Problem to solve: From the entries that follow, gather each line holding the word "scope".

Records from a dataset
_ _ _ _

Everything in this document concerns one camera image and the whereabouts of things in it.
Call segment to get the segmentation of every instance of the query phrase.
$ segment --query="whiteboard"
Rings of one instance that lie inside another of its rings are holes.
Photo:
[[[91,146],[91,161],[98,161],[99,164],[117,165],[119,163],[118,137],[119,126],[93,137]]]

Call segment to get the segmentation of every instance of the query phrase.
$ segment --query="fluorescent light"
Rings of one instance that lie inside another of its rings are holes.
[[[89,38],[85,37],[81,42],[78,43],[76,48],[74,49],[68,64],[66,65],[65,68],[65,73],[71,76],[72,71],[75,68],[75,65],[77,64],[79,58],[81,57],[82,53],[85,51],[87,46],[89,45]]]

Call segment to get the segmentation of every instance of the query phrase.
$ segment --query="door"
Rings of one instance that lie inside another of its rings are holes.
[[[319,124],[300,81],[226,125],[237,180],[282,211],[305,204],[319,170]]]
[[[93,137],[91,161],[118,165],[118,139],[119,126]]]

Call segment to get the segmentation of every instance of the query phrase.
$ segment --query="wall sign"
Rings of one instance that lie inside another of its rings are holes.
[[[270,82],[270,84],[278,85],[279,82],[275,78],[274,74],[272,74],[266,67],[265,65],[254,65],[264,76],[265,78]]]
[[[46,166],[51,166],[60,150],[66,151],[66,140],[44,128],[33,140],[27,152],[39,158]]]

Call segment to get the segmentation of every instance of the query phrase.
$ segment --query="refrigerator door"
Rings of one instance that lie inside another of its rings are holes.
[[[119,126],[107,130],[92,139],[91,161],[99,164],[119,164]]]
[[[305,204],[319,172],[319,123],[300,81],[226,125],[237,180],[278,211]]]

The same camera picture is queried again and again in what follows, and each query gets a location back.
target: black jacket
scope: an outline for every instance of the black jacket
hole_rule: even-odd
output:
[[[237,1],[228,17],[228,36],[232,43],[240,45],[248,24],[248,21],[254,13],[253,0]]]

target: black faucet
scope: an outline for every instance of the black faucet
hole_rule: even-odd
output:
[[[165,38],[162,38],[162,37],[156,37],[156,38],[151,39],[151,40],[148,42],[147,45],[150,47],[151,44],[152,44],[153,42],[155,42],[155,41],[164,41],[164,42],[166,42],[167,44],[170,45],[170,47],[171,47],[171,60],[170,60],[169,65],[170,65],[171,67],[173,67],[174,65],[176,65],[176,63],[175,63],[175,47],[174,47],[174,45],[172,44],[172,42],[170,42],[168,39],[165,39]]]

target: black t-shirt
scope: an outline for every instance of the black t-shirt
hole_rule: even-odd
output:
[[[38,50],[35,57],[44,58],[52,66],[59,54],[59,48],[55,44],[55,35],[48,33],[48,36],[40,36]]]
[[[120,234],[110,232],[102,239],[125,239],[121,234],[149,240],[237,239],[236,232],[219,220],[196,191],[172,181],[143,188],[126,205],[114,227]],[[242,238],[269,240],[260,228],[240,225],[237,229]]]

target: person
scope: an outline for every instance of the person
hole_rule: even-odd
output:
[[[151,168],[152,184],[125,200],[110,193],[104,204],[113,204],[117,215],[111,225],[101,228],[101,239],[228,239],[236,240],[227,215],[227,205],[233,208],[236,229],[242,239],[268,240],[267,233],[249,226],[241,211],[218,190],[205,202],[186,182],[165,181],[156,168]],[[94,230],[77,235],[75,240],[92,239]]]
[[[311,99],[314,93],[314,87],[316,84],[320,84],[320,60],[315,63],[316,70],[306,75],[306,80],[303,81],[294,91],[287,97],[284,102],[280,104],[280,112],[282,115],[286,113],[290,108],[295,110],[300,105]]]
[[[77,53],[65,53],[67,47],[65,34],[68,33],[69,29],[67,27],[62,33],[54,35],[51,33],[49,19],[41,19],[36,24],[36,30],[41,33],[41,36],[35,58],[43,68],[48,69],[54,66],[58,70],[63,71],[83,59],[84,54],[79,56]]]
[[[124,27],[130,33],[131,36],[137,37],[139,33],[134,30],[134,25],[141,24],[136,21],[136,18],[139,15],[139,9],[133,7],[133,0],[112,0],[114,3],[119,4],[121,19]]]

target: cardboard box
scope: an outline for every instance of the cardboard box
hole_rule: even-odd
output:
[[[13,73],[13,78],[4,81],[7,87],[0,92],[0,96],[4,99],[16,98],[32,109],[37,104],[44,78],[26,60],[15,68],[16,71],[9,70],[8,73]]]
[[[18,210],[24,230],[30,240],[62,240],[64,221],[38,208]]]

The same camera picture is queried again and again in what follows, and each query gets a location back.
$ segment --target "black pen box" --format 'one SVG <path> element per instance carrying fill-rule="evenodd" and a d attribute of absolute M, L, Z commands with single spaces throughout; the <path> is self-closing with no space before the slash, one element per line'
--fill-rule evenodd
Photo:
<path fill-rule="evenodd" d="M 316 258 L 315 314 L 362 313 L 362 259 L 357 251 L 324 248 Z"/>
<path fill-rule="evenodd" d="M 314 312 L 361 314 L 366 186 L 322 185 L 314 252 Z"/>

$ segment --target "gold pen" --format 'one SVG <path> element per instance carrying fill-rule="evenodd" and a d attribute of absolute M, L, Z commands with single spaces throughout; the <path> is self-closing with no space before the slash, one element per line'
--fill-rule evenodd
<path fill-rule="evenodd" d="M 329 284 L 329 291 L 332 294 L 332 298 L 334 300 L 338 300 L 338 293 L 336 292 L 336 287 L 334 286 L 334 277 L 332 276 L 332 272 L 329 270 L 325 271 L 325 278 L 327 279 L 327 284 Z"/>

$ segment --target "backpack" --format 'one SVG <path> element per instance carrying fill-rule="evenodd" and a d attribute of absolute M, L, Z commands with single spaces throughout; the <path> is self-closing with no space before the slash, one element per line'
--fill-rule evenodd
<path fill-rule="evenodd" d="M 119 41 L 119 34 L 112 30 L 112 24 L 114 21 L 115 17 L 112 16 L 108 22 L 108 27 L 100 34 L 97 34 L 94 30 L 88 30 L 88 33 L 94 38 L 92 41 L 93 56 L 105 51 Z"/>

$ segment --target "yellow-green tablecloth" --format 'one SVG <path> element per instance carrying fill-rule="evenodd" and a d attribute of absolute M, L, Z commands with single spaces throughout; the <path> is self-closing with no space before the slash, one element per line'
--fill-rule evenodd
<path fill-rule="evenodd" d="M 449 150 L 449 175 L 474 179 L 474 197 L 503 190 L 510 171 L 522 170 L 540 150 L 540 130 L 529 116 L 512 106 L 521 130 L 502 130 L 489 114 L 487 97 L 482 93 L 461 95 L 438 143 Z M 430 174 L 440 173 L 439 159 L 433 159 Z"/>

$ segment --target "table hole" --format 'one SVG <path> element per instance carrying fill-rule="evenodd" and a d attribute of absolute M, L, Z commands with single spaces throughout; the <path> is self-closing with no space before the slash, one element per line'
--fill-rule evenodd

_ _ _ _

Reply:
scope: an outline for every instance of the black jacket
scope: an outline for every instance of the black faucet
scope: an outline for every instance of the black t-shirt
scope: an outline for every instance of the person
scope: an outline for every instance of the cardboard box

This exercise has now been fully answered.